>>>>

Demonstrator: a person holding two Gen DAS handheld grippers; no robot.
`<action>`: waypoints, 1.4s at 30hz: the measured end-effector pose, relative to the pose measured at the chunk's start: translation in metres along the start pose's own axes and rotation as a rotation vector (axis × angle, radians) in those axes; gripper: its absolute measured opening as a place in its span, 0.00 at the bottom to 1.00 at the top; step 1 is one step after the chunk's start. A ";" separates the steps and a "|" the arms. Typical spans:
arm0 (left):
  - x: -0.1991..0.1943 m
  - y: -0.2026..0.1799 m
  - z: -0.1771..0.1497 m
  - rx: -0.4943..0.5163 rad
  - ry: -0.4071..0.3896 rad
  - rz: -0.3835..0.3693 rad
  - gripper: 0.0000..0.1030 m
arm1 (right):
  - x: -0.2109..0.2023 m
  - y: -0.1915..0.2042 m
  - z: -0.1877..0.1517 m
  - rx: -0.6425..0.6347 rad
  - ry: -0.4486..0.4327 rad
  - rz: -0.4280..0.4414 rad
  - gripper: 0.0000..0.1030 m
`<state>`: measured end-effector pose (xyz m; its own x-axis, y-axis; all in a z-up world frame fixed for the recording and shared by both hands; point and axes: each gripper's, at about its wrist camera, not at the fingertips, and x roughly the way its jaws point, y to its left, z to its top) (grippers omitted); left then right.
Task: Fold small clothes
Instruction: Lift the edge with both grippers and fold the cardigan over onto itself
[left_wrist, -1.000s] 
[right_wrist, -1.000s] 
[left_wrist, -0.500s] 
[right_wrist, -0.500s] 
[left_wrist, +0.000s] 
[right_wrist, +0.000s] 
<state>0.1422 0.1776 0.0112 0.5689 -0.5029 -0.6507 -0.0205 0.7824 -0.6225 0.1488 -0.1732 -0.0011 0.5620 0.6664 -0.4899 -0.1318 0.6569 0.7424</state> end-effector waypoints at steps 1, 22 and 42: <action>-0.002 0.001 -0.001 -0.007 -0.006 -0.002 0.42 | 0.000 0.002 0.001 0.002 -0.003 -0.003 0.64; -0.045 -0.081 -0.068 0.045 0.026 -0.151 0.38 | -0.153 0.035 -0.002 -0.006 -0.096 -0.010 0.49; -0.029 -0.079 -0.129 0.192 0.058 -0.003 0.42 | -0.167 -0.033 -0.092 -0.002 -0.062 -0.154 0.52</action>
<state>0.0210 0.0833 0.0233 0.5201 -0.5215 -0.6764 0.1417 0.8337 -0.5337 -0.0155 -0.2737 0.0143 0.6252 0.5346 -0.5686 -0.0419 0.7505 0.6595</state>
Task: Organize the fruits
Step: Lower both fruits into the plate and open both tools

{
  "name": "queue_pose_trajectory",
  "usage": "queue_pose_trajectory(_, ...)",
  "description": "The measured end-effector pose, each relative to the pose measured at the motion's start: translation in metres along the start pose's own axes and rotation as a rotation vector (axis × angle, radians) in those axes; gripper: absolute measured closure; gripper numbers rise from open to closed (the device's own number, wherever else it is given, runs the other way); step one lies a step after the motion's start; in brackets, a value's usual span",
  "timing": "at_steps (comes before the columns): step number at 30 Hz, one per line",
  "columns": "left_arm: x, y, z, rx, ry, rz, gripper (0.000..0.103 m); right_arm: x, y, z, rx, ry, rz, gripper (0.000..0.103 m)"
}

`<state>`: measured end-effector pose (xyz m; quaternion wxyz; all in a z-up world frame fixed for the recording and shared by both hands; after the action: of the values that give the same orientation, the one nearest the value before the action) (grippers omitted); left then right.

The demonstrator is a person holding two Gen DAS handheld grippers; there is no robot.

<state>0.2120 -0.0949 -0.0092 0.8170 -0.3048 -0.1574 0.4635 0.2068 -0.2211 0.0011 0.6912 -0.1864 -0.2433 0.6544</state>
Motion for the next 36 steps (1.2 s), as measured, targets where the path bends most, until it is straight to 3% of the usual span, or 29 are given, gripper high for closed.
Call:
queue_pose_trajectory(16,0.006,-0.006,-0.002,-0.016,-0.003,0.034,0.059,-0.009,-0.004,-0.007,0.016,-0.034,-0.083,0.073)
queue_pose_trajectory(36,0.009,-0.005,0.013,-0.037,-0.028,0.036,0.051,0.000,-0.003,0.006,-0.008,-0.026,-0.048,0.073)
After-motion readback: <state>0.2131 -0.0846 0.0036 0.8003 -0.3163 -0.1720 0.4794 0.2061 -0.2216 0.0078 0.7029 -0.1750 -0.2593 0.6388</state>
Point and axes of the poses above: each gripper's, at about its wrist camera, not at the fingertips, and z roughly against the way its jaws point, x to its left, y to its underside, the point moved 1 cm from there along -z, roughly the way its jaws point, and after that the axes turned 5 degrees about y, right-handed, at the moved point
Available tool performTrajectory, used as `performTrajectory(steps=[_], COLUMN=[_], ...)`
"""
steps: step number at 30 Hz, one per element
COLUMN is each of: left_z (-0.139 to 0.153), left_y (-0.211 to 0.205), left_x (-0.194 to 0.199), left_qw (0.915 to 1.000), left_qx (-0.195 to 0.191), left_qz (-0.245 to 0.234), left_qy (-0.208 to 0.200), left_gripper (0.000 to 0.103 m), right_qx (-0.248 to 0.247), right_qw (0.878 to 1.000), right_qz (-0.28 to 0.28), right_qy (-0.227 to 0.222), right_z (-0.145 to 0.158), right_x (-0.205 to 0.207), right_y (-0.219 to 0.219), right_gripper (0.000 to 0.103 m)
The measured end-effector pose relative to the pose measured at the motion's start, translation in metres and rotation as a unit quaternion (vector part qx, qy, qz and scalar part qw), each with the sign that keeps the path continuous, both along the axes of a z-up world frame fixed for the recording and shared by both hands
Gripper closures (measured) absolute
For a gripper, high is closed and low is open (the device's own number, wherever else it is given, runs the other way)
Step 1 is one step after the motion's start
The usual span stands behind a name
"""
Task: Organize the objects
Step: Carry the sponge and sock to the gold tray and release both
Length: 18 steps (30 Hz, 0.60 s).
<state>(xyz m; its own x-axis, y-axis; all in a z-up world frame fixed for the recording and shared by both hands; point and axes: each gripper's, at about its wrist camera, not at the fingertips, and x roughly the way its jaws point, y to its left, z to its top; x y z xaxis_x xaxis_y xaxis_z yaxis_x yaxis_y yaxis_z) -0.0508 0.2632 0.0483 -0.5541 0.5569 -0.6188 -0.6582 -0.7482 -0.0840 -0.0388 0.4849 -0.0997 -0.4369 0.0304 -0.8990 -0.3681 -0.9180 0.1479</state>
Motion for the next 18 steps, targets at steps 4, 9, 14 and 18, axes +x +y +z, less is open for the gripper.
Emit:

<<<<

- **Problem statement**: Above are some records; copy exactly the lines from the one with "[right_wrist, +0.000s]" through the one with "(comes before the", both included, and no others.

- **Task answer**:
[right_wrist, +0.000s] 
<state>0.1422 0.1776 0.0112 0.5689 -0.5029 -0.6507 -0.0205 0.7824 -0.6225 0.1488 -0.1732 -0.0011 0.5620 0.6664 -0.4899 -0.1318 0.6569 0.7424</state> end-effector waypoints at steps 1, 22 and 42: <action>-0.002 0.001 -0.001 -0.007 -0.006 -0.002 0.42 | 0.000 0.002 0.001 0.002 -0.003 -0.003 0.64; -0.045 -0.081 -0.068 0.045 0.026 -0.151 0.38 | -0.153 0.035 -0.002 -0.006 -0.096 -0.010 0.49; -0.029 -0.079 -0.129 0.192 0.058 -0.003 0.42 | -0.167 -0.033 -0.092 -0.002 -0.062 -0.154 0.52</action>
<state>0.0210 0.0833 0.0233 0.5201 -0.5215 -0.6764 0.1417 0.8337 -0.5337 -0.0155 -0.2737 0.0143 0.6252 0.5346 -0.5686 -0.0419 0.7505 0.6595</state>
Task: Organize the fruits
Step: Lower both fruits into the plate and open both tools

{
  "name": "queue_pose_trajectory",
  "usage": "queue_pose_trajectory(_, ...)",
  "description": "The measured end-effector pose, each relative to the pose measured at the motion's start: translation in metres along the start pose's own axes and rotation as a rotation vector (axis × angle, radians) in those axes; gripper: absolute measured closure; gripper numbers rise from open to closed (the device's own number, wherever else it is given, runs the other way); step one lies a step after the motion's start; in brackets, a value's usual span",
  "timing": "at_steps (comes before the columns): step number at 30 Hz, one per line",

Output is complete for this exercise.